- The input:
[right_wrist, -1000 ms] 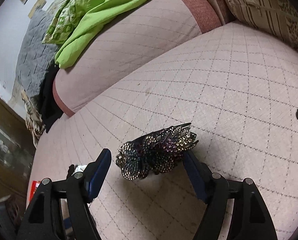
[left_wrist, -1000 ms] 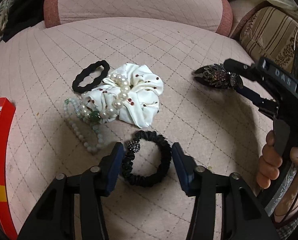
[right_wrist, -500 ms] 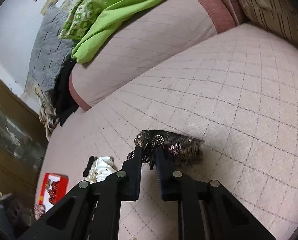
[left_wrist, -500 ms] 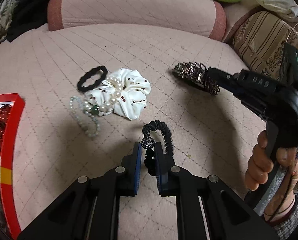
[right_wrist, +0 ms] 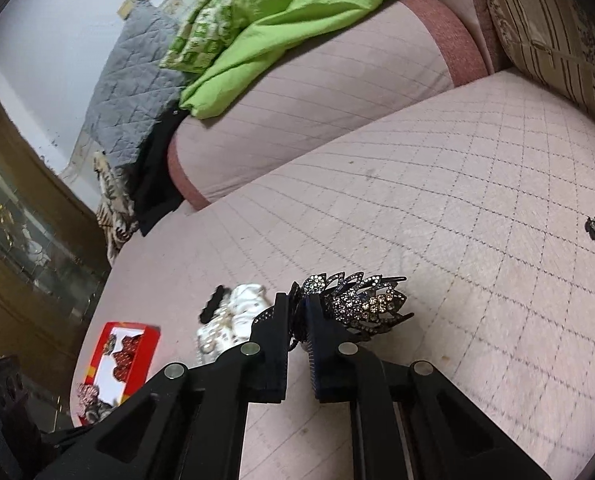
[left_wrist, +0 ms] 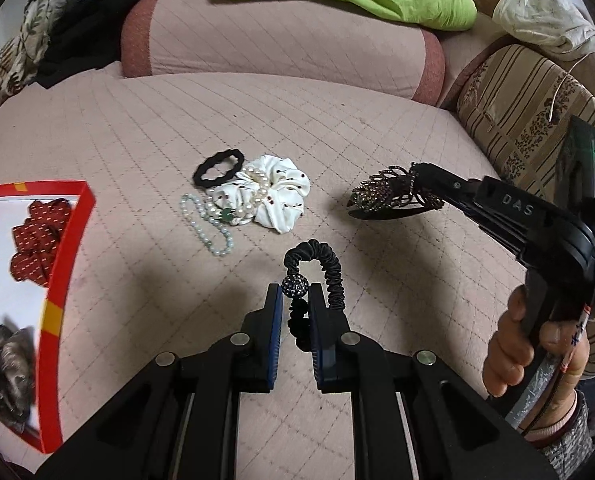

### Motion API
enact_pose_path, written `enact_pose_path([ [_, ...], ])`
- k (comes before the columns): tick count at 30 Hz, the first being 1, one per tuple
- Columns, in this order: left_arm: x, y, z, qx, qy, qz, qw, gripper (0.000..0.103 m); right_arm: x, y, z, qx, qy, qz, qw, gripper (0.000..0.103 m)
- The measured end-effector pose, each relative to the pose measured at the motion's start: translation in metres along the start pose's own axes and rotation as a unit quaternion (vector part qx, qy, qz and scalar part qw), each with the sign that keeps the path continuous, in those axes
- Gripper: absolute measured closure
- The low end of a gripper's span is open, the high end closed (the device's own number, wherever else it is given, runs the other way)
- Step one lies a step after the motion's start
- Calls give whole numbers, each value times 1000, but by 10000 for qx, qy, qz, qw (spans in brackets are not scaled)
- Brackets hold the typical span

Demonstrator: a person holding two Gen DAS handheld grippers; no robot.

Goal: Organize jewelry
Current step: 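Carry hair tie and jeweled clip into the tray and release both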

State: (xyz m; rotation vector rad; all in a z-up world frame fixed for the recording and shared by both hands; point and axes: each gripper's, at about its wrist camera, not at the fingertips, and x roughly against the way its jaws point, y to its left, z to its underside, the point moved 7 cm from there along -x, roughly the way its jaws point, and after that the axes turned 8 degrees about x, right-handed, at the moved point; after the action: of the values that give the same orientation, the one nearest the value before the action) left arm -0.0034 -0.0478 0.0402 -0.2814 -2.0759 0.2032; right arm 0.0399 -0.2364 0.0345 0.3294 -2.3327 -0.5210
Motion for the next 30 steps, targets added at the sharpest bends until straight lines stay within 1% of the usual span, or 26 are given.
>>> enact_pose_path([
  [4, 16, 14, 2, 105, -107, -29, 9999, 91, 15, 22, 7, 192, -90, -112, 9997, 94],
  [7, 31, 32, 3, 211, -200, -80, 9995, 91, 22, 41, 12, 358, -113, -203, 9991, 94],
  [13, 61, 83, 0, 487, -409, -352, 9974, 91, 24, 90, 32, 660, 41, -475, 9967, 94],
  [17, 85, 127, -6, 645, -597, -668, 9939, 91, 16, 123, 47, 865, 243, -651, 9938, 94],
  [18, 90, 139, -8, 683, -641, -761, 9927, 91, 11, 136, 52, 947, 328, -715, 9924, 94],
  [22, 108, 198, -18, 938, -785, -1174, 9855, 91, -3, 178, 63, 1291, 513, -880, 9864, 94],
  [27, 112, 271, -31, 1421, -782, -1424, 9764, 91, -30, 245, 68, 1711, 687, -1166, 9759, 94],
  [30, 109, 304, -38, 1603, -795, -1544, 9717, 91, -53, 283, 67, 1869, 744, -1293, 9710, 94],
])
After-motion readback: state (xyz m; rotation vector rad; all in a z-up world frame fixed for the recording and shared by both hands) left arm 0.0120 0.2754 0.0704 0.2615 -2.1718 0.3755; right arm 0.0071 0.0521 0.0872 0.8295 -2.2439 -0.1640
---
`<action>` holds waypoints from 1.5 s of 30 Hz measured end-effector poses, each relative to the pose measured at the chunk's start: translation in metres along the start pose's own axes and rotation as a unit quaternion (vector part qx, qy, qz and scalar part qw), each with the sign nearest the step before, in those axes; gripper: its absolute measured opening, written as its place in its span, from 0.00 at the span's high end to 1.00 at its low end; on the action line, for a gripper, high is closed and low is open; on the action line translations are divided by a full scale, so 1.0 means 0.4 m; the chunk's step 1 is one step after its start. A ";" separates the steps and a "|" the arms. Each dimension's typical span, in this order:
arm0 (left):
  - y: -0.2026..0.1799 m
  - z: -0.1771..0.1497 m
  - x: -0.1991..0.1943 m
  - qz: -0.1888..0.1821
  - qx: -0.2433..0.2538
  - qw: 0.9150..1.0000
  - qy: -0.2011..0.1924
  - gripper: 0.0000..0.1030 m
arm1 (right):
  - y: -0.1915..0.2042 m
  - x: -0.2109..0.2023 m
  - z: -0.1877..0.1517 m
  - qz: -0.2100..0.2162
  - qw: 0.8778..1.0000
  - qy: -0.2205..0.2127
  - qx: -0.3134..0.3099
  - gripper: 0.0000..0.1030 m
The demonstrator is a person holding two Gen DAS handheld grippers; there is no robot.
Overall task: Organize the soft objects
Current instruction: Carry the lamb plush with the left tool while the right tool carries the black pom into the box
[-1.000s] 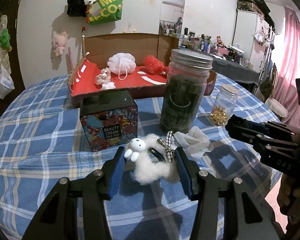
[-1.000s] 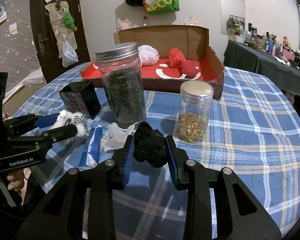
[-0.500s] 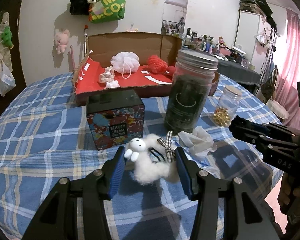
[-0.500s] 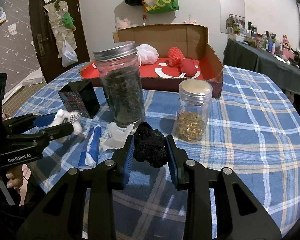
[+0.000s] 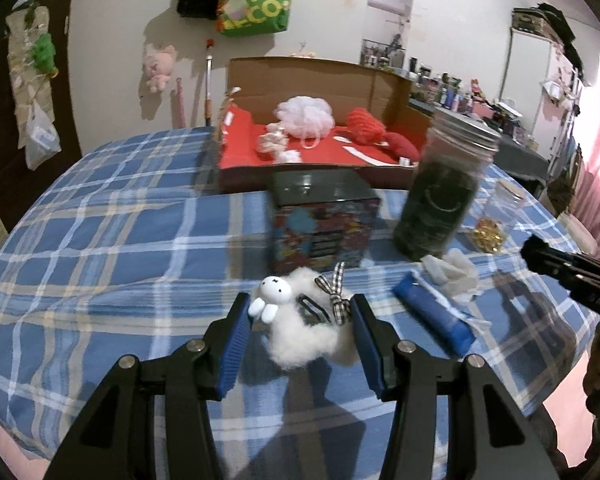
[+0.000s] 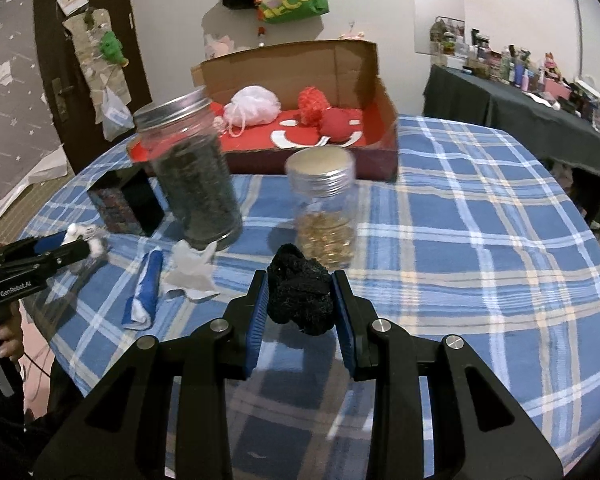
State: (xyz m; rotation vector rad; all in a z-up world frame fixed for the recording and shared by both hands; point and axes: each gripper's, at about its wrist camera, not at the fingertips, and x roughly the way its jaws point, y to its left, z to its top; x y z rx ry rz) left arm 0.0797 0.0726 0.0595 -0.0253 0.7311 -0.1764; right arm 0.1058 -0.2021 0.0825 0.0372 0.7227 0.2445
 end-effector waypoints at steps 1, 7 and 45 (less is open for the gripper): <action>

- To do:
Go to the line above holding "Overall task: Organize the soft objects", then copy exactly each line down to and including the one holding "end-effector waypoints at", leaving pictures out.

- Solved exercise:
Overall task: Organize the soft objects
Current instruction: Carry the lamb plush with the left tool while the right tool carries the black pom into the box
[-1.000s] 
[-1.000s] 
[-0.500s] 
[-0.500s] 
[+0.000s] 
[+0.000s] 
State: (xyz m; rotation vector rad; all in a z-up world frame fixed for the recording and shared by both hands; point and axes: each gripper's, at about its wrist camera, not at the fingertips, and x roughly the way its jaws point, y to its left, z to its top; x y z rx ry rz) left arm 0.0797 0.0726 0.0595 -0.0253 0.7311 -0.1764; right arm 0.1058 -0.2021 0.0825 0.0372 0.7227 0.2445
 end-effector waypoints at steps 1, 7 and 45 (less is open for the gripper): <action>

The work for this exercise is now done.